図2】同開示例に係る採血用穿刺具の側面図。
図3図1のA-A’線矢視縦断面の端面図。
図4】同開示例に係る採血用穿刺具における山型形状断面を持つ凹凸を拡大して示す側面図。
図5図1のB-B’線矢視横断面の拡大図。
図6図1のC-C’線矢視横断面の拡大図。
図7】1つの山型形状(凹凸)における採血針部分の斜面及びその反対側の斜面の緩/急度合いの一例を拡大して示す側面図。
図8】採血操作時の施術者の指先の動きとの関連を示す拡大側面図。
図9】山型形状(凹凸)の頂部の変形例を示す拡大側面図。
図10】山型形状(凹凸)の斜面の輪郭の変形例を示す拡大側面図。
図11】別の開示例に係る採血用穿刺具の平面図。
図12】持ち手部分の一平面において形成される複数の凹凸の配置の種々のパターンを概略的に示す平面略図。

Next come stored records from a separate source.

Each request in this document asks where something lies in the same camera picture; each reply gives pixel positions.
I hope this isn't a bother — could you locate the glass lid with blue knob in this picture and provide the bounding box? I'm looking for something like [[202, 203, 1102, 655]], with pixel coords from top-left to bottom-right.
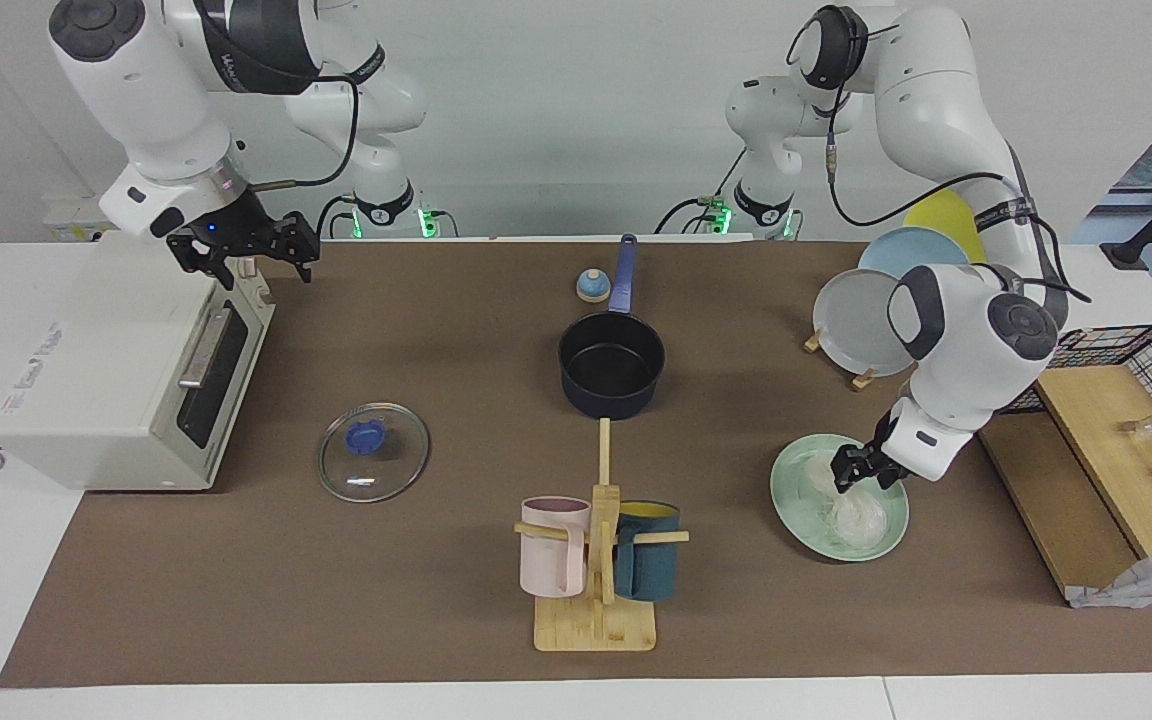
[[316, 402, 431, 504]]

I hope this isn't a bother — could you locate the dark teal mug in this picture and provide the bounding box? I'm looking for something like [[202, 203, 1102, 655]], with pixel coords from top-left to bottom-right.
[[614, 501, 682, 602]]

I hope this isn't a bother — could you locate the wooden mug tree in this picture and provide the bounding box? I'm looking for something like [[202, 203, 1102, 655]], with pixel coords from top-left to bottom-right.
[[514, 418, 690, 653]]

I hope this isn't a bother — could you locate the dark pot with purple handle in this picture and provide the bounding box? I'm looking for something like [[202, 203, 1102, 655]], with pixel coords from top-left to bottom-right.
[[558, 234, 667, 420]]

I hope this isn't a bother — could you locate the yellow plate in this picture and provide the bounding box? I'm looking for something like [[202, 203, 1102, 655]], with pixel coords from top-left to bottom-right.
[[902, 188, 989, 266]]

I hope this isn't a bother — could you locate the beige toaster oven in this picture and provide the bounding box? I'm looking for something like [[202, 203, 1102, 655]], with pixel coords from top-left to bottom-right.
[[0, 230, 277, 493]]

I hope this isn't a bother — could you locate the pink mug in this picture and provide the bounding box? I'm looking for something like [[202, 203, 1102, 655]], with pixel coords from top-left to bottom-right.
[[520, 496, 593, 599]]

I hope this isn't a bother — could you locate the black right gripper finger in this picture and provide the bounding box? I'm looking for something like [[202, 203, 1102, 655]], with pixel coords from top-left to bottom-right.
[[179, 255, 237, 291], [281, 213, 323, 284]]

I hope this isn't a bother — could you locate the brown table mat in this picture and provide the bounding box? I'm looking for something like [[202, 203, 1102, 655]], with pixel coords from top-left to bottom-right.
[[0, 240, 1152, 689]]

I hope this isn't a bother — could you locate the wooden wire-mesh storage shelf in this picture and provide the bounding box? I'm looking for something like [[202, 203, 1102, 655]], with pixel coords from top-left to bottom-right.
[[976, 322, 1152, 609]]

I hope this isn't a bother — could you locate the white wall socket box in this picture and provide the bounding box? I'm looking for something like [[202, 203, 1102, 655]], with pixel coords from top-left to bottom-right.
[[44, 195, 132, 243]]

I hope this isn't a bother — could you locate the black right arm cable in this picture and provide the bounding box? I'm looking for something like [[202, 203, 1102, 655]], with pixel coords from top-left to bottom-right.
[[236, 75, 362, 191]]

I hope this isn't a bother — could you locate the wooden plate rack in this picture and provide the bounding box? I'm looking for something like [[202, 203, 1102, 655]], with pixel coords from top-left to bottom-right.
[[803, 333, 879, 391]]

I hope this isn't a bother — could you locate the black base cable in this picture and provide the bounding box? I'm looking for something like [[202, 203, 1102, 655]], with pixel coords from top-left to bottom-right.
[[654, 148, 749, 237], [316, 193, 362, 241]]

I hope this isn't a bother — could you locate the light blue plate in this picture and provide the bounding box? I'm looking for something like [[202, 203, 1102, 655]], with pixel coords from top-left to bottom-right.
[[857, 226, 982, 291]]

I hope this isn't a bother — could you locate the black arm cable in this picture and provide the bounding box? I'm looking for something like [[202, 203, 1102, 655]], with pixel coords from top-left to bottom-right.
[[236, 75, 362, 191], [786, 5, 1092, 301]]

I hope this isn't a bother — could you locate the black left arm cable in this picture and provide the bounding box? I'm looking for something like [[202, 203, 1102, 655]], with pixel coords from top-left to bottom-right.
[[786, 5, 1092, 301]]

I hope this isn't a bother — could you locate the green plate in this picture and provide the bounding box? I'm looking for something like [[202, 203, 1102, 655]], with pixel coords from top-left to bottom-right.
[[770, 433, 910, 563]]

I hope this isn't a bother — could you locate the grey plate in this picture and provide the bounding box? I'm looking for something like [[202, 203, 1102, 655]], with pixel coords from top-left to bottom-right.
[[813, 268, 922, 378]]

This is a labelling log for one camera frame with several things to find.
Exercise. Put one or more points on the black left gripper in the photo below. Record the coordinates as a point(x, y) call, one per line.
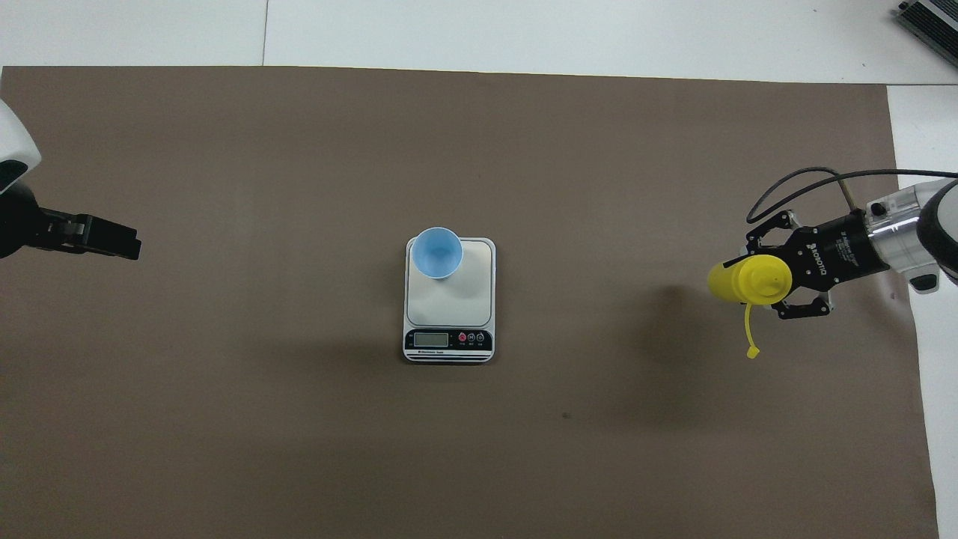
point(19, 224)

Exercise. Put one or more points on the yellow squeeze seasoning bottle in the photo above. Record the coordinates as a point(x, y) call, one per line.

図13】さらに別の開示例に係る採血用穿刺具の平面図。
図14】さらなる開示例に係る採血用穿刺具の平面図。
図15】本発明の変形例に係る採血用穿刺具の平面図。
図16】本発明の一実施例に係る採血用穿刺具を示し、(a)は平面図、(b)は長手方向に沿う中央縦断面の部分的な拡大端面図。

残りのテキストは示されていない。